- [Task requirements]
Repeat only the stretch of lines below that runs from the line with "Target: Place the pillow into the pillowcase" through the line with "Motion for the", unaltered.

- [Data excerpt]
★ ★ ★

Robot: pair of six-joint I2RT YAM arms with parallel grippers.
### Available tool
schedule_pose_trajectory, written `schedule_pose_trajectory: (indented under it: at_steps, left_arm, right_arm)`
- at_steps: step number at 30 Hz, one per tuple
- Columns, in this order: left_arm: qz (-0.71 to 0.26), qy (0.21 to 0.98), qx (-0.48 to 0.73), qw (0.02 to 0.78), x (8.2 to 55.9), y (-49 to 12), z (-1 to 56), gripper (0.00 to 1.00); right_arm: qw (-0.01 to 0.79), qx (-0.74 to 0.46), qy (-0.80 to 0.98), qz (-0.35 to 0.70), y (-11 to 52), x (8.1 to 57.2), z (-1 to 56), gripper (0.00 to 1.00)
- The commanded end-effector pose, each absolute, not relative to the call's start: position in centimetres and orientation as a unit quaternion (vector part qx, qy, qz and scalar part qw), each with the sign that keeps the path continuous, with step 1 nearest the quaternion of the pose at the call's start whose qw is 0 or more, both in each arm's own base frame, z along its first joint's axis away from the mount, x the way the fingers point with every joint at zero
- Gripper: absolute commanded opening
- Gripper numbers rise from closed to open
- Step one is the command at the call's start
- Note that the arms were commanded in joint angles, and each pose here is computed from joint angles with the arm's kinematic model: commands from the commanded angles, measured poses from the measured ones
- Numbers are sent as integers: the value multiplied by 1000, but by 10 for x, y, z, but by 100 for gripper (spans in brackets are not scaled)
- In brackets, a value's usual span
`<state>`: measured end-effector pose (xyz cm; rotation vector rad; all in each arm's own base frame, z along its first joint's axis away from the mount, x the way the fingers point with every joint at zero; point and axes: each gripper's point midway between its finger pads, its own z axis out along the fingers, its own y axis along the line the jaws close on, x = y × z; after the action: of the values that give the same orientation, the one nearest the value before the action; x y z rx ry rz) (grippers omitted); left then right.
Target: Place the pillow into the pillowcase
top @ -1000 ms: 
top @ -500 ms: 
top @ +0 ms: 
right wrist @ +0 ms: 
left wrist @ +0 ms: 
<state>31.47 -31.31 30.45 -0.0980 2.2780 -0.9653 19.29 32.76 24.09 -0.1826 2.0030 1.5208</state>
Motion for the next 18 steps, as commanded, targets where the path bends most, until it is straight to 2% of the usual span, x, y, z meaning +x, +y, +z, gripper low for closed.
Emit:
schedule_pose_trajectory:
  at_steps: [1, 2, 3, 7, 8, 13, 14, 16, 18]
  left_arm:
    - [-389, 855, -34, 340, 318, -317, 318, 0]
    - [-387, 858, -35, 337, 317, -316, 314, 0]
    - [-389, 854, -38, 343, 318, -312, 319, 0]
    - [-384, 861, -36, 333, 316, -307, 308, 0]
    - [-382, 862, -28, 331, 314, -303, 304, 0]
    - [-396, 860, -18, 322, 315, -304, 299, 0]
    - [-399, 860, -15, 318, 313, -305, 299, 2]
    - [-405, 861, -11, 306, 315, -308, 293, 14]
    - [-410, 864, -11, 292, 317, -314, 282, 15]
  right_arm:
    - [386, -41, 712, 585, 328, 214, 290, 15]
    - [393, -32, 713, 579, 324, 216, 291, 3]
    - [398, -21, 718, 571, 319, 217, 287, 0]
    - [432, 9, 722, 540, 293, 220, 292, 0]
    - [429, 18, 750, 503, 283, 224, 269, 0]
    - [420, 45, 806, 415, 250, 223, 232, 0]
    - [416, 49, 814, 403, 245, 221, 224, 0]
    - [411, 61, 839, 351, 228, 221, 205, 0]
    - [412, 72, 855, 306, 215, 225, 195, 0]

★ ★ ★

- [Your response]
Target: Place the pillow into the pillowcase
top @ -1000 ms: 
top @ -500 ms: 
top @ +0 ms: 
right wrist @ +0 ms: 
left wrist @ +0 ms: 
<state>31.47 -31.31 30.45 -0.0980 2.2780 -0.9653 19.29 32.76 24.09 -0.1826 2.0030 1.5208</state>
Motion for the next 18 steps, as commanded, targets where the path bends most, until it is straight to 2% of the usual span, x, y, z meaning +x, +y, +z, gripper low for closed.

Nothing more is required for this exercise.